How to complete this task.
Nothing but an exact copy of the listing should appear in the response.
--------------------------------
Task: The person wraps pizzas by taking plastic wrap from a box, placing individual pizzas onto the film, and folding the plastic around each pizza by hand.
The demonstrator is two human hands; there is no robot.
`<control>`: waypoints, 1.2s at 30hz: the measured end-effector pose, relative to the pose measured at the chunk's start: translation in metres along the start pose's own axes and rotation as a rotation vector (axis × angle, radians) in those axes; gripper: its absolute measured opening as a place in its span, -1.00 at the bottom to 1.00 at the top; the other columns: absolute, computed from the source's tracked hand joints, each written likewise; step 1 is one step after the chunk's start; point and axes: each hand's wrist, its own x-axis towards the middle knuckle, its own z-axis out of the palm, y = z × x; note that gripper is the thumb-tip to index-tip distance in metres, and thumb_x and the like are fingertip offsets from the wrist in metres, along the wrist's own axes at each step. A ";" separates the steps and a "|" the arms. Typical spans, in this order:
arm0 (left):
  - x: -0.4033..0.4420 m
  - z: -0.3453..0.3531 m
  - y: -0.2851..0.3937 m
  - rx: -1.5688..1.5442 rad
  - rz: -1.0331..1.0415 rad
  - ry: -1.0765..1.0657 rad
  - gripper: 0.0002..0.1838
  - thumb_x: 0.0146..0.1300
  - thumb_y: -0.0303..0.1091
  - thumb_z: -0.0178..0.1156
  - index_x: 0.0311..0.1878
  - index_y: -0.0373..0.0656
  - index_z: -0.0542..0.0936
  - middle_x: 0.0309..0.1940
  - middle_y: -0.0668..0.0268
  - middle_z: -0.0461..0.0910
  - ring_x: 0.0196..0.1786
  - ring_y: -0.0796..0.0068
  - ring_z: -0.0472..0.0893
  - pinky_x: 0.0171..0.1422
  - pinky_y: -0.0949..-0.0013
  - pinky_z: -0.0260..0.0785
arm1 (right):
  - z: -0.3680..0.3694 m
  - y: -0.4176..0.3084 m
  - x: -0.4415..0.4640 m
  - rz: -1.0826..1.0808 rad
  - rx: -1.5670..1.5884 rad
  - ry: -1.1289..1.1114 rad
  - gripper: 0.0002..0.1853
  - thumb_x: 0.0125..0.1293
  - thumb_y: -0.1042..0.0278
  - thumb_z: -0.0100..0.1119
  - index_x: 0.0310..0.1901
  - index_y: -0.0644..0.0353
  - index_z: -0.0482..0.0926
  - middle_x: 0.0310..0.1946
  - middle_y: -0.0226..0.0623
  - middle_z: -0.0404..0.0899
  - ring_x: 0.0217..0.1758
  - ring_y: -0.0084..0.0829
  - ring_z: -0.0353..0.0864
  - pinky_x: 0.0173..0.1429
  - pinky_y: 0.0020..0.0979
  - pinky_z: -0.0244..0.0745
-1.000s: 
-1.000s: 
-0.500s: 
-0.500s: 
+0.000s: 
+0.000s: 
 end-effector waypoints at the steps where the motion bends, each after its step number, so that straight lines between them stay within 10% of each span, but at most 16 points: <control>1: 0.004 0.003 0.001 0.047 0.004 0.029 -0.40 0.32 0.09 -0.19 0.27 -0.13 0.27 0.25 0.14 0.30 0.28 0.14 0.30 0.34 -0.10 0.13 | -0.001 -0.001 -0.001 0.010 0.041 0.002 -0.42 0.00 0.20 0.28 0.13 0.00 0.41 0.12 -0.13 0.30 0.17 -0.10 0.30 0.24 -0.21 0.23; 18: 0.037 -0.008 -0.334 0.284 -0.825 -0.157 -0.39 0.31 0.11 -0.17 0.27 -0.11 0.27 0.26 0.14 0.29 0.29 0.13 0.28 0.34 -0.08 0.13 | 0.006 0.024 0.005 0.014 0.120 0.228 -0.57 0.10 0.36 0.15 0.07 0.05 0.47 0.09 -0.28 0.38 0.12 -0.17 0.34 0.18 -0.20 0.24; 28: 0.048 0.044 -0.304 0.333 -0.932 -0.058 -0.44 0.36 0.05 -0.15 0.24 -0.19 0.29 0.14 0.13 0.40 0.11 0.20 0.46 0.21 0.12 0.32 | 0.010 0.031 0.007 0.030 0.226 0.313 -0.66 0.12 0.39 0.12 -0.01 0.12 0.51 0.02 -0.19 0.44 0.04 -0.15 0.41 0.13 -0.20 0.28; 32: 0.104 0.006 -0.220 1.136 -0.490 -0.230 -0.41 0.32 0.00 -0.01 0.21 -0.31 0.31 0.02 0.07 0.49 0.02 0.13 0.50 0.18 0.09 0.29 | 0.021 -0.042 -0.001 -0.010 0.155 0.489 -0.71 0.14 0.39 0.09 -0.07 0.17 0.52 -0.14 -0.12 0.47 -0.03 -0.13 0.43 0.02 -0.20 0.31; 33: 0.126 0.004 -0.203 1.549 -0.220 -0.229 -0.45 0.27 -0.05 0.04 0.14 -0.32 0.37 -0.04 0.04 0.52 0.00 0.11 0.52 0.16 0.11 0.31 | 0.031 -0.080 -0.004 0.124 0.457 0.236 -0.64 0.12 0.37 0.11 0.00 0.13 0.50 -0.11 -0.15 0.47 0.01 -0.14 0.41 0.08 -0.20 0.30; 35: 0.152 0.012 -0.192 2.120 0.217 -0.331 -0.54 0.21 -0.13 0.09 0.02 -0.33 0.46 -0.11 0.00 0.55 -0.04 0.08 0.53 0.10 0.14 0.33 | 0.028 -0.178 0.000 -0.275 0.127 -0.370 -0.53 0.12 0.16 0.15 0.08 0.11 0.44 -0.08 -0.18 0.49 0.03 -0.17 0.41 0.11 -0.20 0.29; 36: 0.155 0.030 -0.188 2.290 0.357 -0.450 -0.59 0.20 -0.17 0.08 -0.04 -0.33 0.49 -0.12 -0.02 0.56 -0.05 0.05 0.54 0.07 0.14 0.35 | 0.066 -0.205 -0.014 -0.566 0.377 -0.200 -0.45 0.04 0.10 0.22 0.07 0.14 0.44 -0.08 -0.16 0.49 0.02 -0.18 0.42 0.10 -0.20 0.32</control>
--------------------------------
Solution below.
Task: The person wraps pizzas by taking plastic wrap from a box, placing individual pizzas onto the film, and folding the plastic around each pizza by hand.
The demonstrator is two human hands; there is no robot.
`<control>`: waypoints, 1.2s at 30hz: the measured end-effector pose, relative to the pose measured at the chunk's start: translation in metres along the start pose's own axes and rotation as a rotation vector (axis × angle, radians) in those axes; gripper: its absolute measured opening as a place in its span, -1.00 at the bottom to 1.00 at the top; the other columns: absolute, computed from the source's tracked hand joints, each written likewise; step 1 is one step after the chunk's start; point and axes: each hand's wrist, its own x-axis towards the middle knuckle, its own z-axis out of the palm, y = z × x; note that gripper is the thumb-tip to index-tip distance in metres, and thumb_x and the like are fingertip offsets from the wrist in metres, along the wrist's own axes at each step. A ";" separates the steps and a "|" the arms. Typical spans, in this order:
arm0 (left):
  - x: -0.4033..0.4420 m
  - z: -0.3453..0.3531 m
  - y: -0.2851..0.3937 m
  - rx: -1.5688..1.5442 rad
  - rz: -1.0331..1.0415 rad
  - ry: -1.0765..1.0657 rad
  - gripper: 0.0002..0.1838
  - thumb_x: 0.0146..0.1300
  - thumb_y: -0.0303..0.1091
  - thumb_z: -0.0178..0.1156
  - index_x: 0.0311..0.1878
  - index_y: -0.0373..0.0656
  - index_z: -0.0542..0.0936
  - middle_x: 0.0309..0.1940
  - middle_y: -0.0668..0.0268
  - middle_z: -0.0461..0.0910
  - ring_x: 0.0196..0.1786
  - ring_y: -0.0796..0.0068
  - ring_z: -0.0472..0.0893
  - pinky_x: 0.0171..0.1422
  - pinky_y: -0.0949..-0.0013
  - pinky_z: -0.0260..0.0785
arm1 (right):
  - z: -0.3680..0.3694 m
  - y: -0.4176..0.3084 m
  - x: -0.4415..0.4640 m
  - rz: -1.0826..1.0808 rad
  - rx: -1.5670..1.5884 rad
  - ry: -1.1289..1.1114 rad
  - gripper: 0.0002..0.1853
  - thumb_x: 0.0125..0.1293
  - thumb_y: -0.1042..0.0278
  - thumb_z: -0.0100..0.1119
  - index_x: 0.0310..0.1901
  - index_y: -0.0644..0.0353
  - index_z: -0.0482..0.0926
  - middle_x: 0.0310..0.1946
  - middle_y: -0.0226..0.0623
  - middle_z: -0.0404..0.0899
  - ring_x: 0.0217..0.1758
  - ring_y: -0.0084..0.0829
  - ring_z: -0.0353..0.0864
  - pinky_x: 0.0173..0.1429
  - pinky_y: 0.0020..0.0979
  - pinky_z: -0.0244..0.0745
-1.000s: 
-1.000s: 
-0.500s: 
-0.500s: 
+0.000s: 
+0.000s: 
 end-effector waypoints at the steps where the motion bends, each after its step number, so that straight lines between them stay within 10% of each span, but at most 16 points: <control>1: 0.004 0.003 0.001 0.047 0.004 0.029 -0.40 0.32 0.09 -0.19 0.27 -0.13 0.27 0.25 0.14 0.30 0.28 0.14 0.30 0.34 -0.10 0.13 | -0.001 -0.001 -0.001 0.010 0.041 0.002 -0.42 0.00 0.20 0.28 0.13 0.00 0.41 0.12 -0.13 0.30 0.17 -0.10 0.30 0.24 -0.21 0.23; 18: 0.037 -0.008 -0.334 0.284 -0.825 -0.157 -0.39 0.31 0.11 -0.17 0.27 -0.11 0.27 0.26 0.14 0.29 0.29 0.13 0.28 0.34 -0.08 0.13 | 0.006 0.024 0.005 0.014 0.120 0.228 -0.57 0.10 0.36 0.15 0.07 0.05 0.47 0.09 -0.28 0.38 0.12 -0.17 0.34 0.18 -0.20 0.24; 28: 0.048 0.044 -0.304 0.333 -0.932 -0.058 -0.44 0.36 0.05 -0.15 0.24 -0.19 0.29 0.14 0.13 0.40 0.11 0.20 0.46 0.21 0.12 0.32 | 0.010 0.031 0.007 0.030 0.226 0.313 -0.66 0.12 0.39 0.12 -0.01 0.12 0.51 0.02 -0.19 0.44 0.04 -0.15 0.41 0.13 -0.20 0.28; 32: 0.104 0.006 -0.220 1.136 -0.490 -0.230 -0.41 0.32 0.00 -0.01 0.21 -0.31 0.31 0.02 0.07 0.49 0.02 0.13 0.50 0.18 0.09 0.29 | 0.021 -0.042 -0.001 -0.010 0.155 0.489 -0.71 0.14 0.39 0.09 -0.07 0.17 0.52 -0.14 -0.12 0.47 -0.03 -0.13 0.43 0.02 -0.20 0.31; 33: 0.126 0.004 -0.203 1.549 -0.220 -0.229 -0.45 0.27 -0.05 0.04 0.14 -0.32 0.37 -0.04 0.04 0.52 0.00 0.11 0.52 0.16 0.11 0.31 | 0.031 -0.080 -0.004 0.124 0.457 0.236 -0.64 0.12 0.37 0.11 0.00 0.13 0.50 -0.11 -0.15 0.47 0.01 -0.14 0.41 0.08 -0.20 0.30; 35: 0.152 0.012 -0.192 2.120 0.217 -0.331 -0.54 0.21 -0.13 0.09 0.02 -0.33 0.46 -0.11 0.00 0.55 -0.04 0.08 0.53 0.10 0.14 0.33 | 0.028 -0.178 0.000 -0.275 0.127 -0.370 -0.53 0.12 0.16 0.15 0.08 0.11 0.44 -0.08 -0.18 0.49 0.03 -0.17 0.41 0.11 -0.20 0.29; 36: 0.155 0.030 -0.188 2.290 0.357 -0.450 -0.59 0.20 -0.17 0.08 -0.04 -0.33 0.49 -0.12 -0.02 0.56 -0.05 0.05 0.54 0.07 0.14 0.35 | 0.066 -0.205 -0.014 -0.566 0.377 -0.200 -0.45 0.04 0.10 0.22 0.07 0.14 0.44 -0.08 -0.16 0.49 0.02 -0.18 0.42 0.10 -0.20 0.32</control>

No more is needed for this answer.